Um show bi-dimensional. Uma das maiores
diásporas do mundo nos cinco continentes explora, por sua domesticidade, o
lumpen proletariado do sub-continente indiano em condições tão drásticas que se
assemelham ao comércio de escravos de outrora.
É um dos receptáculos mais importantes
das populações marginalizadas da história, dos refugiados palestinianos aos refugiados
sírios, ou seja, um terço da população nacional, extirpados do seu lugar de
vida, vítimas dos impulsos mortais das potências ocidentais, que uma grande fracção
dos libaneses continua a acalentar, além da razão, especialmente o nosso
"mar tenro". Uma sociedade de protesto em contiguidade com um sistema
baseado no clientelismo sectário, perpetuado no poder de acordo com a tradição
de sucessão do feudalismo clânico desde a independência do Líbano em 1943, há
setenta anos, integrando os caprichos das relações de poder regionais.
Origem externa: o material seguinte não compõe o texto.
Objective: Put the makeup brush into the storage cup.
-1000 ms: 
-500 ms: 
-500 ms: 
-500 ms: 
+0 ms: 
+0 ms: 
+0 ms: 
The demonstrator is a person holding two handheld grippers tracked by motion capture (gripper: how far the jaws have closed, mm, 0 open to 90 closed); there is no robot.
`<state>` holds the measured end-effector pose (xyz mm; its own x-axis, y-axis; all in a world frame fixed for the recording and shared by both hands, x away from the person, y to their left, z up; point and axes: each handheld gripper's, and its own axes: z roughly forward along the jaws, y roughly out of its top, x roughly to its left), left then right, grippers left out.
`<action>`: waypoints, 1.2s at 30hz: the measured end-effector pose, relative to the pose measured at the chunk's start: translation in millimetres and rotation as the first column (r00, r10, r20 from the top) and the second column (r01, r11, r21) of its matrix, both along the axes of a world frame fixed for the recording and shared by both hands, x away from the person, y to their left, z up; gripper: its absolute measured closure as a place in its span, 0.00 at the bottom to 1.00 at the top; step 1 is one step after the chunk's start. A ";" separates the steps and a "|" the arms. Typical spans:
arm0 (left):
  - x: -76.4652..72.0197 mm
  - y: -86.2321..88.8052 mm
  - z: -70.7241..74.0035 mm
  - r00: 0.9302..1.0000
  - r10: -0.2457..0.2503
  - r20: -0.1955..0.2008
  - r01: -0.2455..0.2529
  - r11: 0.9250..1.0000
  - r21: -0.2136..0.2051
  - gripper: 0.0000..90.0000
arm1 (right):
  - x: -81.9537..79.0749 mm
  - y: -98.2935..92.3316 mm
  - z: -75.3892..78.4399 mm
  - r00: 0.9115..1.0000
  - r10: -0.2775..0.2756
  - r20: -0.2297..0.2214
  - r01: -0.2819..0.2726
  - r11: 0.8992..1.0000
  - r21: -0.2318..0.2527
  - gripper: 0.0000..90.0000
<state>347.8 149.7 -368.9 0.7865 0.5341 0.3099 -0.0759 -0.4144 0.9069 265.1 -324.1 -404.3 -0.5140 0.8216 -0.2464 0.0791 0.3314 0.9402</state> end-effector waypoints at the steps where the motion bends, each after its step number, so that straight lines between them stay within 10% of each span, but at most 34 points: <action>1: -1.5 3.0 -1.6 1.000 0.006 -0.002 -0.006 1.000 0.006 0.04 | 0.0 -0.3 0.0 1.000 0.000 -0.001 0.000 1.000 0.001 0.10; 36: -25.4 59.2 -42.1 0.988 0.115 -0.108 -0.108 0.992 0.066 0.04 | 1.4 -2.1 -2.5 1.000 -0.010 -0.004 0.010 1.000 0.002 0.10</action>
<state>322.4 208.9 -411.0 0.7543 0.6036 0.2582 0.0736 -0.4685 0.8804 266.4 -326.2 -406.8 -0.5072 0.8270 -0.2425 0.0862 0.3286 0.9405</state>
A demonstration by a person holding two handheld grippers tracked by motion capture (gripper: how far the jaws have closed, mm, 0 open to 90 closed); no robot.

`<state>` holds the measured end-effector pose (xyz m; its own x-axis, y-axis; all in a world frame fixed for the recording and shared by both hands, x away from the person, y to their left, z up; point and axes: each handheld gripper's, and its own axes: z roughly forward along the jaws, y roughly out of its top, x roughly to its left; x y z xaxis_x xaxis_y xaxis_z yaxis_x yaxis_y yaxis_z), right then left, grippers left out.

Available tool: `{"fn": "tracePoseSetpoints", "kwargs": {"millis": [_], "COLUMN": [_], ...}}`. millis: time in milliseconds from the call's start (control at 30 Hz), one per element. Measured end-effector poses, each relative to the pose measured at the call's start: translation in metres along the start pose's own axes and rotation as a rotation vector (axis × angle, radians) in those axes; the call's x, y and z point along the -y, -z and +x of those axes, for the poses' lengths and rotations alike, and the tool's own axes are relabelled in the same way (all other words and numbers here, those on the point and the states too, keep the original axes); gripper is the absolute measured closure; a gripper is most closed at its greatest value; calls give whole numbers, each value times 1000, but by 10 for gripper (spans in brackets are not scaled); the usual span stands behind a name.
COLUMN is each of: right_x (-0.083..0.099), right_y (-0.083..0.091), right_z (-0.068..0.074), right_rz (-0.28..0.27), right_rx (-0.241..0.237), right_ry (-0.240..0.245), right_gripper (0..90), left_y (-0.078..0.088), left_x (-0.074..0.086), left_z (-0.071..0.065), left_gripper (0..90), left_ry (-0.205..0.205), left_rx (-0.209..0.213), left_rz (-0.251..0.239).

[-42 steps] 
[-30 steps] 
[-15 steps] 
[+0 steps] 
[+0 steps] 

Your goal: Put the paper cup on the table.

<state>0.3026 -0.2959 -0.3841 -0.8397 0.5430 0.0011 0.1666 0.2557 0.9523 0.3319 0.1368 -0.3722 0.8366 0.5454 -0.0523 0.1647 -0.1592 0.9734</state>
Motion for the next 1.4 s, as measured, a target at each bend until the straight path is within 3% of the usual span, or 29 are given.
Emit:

Nabih Berry, xiita, originário de uma
aldeia de mineração de diamantes na Serra Leoa, proprietário de uma grande
propriedade imobiliária e presidente do parlamento libanês há 20 anos, em
concomitância com o clã Hariri (Rafic e Saad), moldado pelo wahhabismo da
Arábia Saudita, principal latifundiário do Líbano e presidente do governo
libanês desde o mesmo período que os xiitas, finalmente, erigindo o
martirológio libanês como uma indústria, todas as classes políticas e clivagens
confessionais combinadas.
De Patrice Lumumba (1961, Congo
Kinshasa) a Steve Biko (1977, África do Sul) a John e Robert Kennedy e Martin
Luther King (1963-1968, Estados Unidos), a Ernesto Che Guevara de la Serna
(1967, Bolívia) e Salvador Allende (1973, Chile), a Bobby Sands (1981 – Irlanda
do Norte), a Mahatma Gandhi (1948) e Indira Gandhi (1984, Índia), a Zulficar
Ali Bhutto (1973) e Benazir Bhutto (2007, Paquistão): Todos os continentes
estão de facto cheios de personagens carismáticos, heróis míticos que caíram no
campo de honra do combate político.
Mas em nenhum outro lugar como no Líbano
o culto dos mártires assume tal magnitude. A tal ponto que a veneração póstuma
dos chefes de clãs, a maioria dos quais foi desviada por causas perdidas, é o
resultado de uma indústria de martirológio, uma renda de situação para os
beneficiários, um privilégio permanente. O martírio é comum a todos os povos do
planeta, mas a sua redundância é uma especialidade libanesa. Poucas famílias
permanecem sóbrias. Muitos são ostensivos. O mártir é brandido como um troféu,
sob a auréola do martírio está de facto a meditar uma vasta mistificação. Uma
especialidade puramente libanesa, equivalente na França à "excepção
francesa". Uma especiosidade ilusória de povos.
- https://www.renenaba.com/le-martyrologe-libanais/
- https://www.renenaba.com/le-martyrologe-libanais-2/
Anotações
1 – Contribuição de René Naba (natural
de Kaolack, na região de Sine Salloum (Senegal) para a história da emigração
libanesa na África Ocidental Francesa por ocasião da celebração do primeiro
centenário deste evento. Serviço apresentado como parte de uma Dissertação da Sra.
Marie Joanna Abi Jaoudé para a obtenção do grau de Mestre profissional em
informação e comunicação. Departamento de Sociologia e Antropologia da
Universidade Saint Joseph-Beirute, Líbano-Julho de 2013, Beirute.